Un brouillon de mandat d’arrêt contre la présidente argentine Cristina Fernandez de Kirchner aurait été trouvé dans l’appartement du défunt procureur Alberto Nisman, a-t-on appris mardi, deux semaines après que ce dernier a été retrouvé mort dans des circonstances mystérieuses.

Selon le New York Times, le document accuse Kirchner d’avoir dissimulé l’implication iranienne suspectée dans l’explosion mortelle de 1994 au centre communautaire juif AMIA à Buenos Aires. Nisman avait accusé des agents iraniens et du Hezbollah d’avoir perpétré l’attentat dans lequel 85 personnes avaient trouvé la mort.

Les documents, trouvés par les enquêteurs de police dans la poubelle de Nisman, recommandaient également l’arrestation du ministre des Affaires étrangères Hector Timerman.

Nisman a été retrouvé mort d’une blessure par balle le 18 janvier, la veille du jour où il devait déposer contre Kirchner devant une séance à huis clos d’une commission du Congrès argentin.

Kirchner et Timerman ont nié les allégations selon lesquelles ils avaient secrètement négocié du pétrole en échange de la protection des responsables iraniens contre des accusations liées à l’organisation de l’attentat.

Si les mandats avaient été émis « ils auraient provoqué une crise sans précédent en Argentine » a déclaré au New York Times un analyste politique, Sergio Berensztein.

Nisman semble avoir finalement décidé de mettre en cause Fernandez et son gouvernement, mais de ne pas demander son arrestation immédiate.

Clarin, le plus grand journal argentin, avait signalé dimanche la découverte du projet de mandat d’arrêt.

Le chef de cabinet, Jorge Capitanich, a qualifié lundi l’article de « mensonger et d’ordurier » et l’a déchiré en morceaux devant les journalistes et les caméras de télévision.

Clarin a publié mardi une copie du projet de mandat du Nisman dans lequel il demande l’arrestation de Fernandez et Timerman, et les oblige à rester dans le pays.

Le document, qui demandait des mesures plus énergiques contre la présidente que le document que Nisman avait finalement préparé avant sa mort, était daté de juin 2014.

Anibal Fernandez, secrétaire général de la présidence, a déclaré mardi que « quelqu’un » avait préparé le mandat de Nisman quelques heures avant la présentation prévue et que le procureur venait de le signer

Selon le New York Times, Viviana Fein, la procureure qui enquête sur la mort de Nisman, a confirmé mardi que Nisman avait préparé le projet de mandat, dont elle avait d’abord nié l’existence.

Fein a rapporté lundi que la seule balle qui a tué Nisman était entrée près de son oreille à l’arrière de l’oreille, ce qui suggère qu’il ne s’est pas suicidé, mais que la gachette a été pressée par quelqu’un d’autre. Le seul ADN trouvé sur les lieux du crime était de Nisman.

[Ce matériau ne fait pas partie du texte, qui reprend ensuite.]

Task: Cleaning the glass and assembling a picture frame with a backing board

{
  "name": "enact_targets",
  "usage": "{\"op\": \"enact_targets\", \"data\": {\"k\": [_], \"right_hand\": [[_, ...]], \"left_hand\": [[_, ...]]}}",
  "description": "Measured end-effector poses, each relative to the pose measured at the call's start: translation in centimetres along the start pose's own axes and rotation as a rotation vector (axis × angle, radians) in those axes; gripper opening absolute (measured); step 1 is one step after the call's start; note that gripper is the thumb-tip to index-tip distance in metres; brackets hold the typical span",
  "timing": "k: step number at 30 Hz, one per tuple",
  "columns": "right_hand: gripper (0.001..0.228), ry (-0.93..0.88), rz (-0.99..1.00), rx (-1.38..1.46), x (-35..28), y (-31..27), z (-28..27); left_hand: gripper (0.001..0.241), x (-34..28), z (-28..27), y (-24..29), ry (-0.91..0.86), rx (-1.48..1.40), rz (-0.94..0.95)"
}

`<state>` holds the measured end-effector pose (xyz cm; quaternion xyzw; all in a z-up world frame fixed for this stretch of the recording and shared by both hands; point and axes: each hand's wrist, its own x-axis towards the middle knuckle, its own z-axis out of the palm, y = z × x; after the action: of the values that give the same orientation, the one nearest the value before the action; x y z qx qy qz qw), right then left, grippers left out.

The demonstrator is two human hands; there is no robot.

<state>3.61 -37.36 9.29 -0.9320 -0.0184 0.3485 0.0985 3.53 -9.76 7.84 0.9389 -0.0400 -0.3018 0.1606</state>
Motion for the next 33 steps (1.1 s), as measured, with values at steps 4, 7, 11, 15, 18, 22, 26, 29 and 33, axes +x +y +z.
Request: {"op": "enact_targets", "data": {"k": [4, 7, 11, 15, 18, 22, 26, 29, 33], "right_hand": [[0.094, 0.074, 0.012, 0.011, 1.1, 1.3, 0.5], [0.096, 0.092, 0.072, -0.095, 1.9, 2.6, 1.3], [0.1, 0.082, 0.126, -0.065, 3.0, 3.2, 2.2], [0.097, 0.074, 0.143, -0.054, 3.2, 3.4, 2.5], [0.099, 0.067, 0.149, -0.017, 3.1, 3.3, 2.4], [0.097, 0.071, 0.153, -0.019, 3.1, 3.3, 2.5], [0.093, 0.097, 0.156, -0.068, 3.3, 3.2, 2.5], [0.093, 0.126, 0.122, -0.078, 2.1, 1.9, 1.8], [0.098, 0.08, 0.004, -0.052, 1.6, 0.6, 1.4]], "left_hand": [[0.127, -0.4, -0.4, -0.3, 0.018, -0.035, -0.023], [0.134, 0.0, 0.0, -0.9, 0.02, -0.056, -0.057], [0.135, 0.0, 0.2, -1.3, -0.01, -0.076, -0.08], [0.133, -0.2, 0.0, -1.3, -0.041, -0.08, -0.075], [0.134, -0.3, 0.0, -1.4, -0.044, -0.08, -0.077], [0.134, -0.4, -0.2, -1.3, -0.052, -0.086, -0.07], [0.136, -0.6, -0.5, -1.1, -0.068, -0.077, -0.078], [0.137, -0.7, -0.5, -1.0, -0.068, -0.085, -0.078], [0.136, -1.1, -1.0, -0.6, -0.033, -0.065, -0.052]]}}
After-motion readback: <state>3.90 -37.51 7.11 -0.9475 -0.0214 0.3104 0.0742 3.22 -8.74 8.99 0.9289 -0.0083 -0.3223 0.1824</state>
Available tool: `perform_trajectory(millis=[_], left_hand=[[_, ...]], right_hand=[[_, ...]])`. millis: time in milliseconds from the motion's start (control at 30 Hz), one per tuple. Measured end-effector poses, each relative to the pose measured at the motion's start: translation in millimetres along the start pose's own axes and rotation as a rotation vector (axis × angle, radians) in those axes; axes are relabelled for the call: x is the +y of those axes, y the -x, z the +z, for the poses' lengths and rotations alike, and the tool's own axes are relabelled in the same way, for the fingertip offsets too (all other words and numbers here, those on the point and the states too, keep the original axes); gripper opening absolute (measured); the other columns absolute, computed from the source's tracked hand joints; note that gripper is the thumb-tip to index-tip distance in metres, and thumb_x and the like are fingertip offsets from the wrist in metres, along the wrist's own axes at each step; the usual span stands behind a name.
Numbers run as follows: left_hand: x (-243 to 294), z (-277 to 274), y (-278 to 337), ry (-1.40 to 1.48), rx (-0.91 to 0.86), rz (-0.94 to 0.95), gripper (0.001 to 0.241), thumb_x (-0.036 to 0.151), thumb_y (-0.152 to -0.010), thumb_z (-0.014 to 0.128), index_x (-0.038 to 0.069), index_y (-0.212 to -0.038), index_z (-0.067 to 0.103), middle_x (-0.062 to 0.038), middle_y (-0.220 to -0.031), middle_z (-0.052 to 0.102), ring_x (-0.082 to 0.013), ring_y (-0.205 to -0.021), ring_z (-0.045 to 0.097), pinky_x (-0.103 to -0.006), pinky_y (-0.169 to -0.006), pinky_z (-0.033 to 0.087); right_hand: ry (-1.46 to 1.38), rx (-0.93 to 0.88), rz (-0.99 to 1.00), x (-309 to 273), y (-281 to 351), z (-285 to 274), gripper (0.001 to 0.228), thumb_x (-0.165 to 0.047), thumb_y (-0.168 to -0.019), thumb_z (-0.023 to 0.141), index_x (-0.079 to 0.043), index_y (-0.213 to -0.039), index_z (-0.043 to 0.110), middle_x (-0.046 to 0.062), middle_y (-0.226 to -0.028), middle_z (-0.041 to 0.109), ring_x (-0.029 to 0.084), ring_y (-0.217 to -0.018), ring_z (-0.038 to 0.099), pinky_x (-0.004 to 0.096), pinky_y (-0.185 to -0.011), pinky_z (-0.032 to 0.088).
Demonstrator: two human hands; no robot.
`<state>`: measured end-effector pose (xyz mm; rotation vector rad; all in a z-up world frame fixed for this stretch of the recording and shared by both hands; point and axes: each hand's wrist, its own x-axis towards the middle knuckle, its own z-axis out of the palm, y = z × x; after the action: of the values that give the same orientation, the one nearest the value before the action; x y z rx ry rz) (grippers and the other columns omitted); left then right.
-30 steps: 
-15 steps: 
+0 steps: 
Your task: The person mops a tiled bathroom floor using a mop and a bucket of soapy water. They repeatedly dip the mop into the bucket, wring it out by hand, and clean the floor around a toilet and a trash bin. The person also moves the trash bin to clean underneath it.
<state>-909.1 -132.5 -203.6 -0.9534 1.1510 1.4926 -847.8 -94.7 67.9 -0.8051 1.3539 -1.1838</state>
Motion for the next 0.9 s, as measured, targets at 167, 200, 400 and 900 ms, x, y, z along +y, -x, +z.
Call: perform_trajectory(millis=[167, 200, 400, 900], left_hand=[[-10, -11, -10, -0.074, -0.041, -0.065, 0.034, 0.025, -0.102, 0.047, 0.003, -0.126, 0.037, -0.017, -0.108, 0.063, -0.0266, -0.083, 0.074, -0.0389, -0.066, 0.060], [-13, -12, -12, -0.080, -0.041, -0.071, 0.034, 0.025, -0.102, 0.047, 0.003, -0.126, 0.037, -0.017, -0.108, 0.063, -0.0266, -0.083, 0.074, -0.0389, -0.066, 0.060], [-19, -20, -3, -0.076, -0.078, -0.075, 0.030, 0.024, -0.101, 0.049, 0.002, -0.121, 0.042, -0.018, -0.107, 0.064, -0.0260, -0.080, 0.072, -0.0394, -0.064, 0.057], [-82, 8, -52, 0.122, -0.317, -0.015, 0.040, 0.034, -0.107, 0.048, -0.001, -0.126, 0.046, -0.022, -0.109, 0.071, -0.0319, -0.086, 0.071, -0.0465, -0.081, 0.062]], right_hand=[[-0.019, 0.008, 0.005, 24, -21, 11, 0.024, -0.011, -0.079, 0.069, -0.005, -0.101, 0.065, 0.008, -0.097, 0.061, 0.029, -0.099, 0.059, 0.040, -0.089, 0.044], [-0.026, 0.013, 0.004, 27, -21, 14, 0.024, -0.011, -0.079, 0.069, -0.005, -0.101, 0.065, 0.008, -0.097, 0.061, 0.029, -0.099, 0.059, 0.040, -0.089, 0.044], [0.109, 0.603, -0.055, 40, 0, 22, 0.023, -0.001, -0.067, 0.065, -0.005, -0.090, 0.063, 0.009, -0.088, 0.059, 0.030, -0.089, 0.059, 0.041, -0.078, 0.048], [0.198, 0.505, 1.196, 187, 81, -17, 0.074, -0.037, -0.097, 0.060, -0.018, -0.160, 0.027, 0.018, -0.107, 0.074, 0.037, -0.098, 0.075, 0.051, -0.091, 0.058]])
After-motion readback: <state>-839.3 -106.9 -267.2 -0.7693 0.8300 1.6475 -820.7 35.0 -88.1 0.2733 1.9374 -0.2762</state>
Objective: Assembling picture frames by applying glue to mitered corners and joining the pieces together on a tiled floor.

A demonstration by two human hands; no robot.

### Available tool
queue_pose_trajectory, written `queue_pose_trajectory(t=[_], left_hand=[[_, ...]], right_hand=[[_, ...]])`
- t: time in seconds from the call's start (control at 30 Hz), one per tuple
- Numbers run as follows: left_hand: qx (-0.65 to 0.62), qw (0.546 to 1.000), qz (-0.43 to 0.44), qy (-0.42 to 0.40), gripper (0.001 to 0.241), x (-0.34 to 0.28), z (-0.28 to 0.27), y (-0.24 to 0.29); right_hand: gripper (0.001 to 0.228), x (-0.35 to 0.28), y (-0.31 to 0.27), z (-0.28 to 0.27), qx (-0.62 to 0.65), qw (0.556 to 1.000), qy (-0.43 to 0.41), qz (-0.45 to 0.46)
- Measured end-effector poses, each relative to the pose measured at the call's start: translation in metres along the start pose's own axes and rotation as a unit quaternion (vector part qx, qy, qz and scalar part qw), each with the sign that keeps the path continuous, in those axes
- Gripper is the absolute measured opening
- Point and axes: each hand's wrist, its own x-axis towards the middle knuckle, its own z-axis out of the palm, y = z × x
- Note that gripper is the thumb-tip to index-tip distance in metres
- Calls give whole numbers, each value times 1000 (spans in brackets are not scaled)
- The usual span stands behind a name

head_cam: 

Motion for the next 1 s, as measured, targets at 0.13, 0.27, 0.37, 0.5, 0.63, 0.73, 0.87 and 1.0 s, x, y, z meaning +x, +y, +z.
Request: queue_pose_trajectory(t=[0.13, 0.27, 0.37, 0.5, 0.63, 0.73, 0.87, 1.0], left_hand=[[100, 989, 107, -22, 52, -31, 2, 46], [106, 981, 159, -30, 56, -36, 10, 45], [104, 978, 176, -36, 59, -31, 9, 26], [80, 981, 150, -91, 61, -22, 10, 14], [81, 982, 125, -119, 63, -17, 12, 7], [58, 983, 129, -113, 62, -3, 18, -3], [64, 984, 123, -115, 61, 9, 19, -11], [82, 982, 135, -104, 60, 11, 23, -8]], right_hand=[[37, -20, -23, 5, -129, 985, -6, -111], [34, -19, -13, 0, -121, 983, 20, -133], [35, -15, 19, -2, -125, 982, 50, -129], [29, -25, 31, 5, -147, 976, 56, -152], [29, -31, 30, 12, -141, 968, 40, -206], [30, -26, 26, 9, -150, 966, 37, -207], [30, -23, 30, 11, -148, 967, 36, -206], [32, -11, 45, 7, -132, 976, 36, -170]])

Les enquêteurs avaient dit que la mort de Nisman semblait être un suicide, mais elle a été classée comme une mort suspecte, et les hypothèses d’un homicide ou d’un « suicide induit » n’ont pas été exclues.

Après sa mort, Kirchner a suggéré que Nisman ait pu être manipulé par d’anciens agents de renseignement qui l’ont ensuite assassiné pour la salir.

Kirchner n’a fourni aucune preuve pour étayer sa théorie et n’a pas dit qui,selon elle, serait derrière la mort de Nisman.

La mort a secoué le leadership de l’Argentine et suscité, dans communauté juive, des manifestations de soutien au procureur .

Le Congrès argentin s’est réuni mardi pour discuter de la refonte des services de renseignement suggérée par Kirchner après la mort de Nisman.